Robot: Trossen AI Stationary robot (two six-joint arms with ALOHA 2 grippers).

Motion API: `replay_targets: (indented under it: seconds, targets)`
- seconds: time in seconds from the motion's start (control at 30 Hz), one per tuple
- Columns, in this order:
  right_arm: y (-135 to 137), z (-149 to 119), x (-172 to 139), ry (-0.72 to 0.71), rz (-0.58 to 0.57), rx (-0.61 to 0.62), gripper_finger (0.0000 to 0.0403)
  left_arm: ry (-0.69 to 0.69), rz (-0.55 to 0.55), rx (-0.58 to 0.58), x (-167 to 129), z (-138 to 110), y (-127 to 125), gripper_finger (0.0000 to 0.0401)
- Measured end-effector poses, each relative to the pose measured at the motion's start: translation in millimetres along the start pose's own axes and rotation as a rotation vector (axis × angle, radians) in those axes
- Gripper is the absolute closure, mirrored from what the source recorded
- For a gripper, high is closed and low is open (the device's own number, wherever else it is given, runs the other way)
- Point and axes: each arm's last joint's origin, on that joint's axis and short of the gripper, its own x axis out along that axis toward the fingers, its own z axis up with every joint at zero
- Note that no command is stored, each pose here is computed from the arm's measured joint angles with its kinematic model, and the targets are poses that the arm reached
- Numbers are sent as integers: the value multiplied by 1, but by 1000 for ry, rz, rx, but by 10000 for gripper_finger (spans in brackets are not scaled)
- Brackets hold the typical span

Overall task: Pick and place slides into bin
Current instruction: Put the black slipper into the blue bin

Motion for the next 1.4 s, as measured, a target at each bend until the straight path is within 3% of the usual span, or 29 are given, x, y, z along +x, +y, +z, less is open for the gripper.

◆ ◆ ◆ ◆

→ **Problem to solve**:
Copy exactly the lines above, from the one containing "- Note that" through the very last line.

→ **Answer to this task**:
- Note that no command is stored, each pose here is computed from the arm's measured joint angles with its kinematic model, and the targets are poses that the arm reached
- Numbers are sent as integers: the value multiplied by 1, but by 1000 for ry, rz, rx, but by 10000 for gripper_finger (spans in brackets are not scaled)
- Brackets hold the typical span

Overall task: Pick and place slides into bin
Current instruction: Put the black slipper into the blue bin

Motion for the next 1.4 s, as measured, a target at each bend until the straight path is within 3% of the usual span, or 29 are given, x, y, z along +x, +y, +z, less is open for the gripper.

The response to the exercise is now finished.